* **The data**:
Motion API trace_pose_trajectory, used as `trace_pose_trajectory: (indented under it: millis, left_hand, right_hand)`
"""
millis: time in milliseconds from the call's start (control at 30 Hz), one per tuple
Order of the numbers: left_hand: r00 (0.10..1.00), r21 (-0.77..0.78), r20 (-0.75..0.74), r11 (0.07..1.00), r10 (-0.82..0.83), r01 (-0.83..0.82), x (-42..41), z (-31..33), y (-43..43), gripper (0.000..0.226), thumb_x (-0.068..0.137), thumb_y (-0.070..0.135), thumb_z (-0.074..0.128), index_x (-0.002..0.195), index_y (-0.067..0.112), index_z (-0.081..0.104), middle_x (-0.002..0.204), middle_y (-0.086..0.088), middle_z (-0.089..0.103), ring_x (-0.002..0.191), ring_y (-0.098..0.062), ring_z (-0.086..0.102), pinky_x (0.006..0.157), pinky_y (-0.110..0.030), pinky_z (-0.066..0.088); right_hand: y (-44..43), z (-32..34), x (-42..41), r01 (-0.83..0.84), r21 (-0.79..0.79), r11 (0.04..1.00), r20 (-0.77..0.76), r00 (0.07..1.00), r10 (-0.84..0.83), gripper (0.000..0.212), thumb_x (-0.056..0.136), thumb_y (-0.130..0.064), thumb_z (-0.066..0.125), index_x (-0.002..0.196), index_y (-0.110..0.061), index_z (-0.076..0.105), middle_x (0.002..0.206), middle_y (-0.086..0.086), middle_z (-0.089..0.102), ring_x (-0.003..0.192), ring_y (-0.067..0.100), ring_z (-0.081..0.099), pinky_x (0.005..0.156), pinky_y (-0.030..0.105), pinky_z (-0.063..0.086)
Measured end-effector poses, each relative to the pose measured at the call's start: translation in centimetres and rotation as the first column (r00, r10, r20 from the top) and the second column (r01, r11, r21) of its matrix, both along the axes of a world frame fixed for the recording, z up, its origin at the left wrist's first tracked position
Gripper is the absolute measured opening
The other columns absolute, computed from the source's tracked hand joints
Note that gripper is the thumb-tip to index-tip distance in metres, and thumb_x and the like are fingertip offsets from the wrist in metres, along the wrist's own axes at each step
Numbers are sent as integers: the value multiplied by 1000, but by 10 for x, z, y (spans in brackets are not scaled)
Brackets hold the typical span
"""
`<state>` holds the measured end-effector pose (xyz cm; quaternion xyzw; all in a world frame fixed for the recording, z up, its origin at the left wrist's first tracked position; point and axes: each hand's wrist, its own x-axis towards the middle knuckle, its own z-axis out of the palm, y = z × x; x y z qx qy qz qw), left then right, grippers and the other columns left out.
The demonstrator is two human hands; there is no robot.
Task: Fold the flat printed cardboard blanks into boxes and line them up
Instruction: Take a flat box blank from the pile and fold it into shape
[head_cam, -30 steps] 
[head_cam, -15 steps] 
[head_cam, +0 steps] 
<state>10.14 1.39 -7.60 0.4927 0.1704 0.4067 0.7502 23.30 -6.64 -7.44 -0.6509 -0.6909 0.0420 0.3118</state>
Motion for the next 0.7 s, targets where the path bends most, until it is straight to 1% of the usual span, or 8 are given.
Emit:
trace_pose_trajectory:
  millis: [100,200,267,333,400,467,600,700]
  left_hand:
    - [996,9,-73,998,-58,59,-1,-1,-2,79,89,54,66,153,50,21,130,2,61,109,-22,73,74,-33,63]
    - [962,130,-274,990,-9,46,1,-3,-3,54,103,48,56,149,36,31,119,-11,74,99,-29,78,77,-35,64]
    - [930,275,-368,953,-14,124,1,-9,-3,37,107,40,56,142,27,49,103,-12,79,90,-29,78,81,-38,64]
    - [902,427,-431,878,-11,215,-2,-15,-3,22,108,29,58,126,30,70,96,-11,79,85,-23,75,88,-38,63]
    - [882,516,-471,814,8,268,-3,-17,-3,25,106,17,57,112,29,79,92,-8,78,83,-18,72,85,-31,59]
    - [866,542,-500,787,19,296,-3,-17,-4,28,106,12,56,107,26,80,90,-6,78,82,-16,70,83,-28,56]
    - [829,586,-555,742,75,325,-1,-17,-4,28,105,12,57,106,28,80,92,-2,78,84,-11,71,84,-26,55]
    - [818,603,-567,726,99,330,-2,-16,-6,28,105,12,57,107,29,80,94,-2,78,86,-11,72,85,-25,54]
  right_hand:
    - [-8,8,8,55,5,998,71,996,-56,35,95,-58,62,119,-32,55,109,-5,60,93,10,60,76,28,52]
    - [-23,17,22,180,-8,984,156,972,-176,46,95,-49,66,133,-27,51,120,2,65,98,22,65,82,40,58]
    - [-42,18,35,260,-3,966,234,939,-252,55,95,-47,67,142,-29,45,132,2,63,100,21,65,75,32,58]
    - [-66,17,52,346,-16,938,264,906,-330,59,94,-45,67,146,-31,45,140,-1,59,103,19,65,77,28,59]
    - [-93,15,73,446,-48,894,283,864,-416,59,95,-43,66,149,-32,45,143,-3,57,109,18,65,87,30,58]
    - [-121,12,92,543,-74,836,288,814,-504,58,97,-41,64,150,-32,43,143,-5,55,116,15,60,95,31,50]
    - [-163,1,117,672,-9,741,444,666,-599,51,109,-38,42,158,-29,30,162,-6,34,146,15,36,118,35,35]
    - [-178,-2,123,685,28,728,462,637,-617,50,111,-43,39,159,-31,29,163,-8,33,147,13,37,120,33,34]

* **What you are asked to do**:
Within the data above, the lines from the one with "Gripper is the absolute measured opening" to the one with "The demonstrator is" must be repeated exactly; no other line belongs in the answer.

* **Response to this exercise**:
Gripper is the absolute measured opening
The other columns absolute, computed from the source's tracked hand joints
Note that gripper is the thumb-tip to index-tip distance in metres, and thumb_x and the like are fingertip offsets from the wrist in metres, along the wrist's own axes at each step
Numbers are sent as integers: the value multiplied by 1000, but by 10 for x, z, y (spans in brackets are not scaled)
Brackets hold the typical span
"""
`<state>` holds the measured end-effector pose (xyz cm; quaternion xyzw; all in a world frame fixed for the recording, z up, its origin at the left wrist's first tracked position; point and axes: each hand's wrist, its own x-axis towards the middle knuckle, its own z-axis out of the palm, y = z × x; x y z qx qy qz qw), left then right, grippers and the other columns left out.
The demonstrator is two human hands; there is no robot.

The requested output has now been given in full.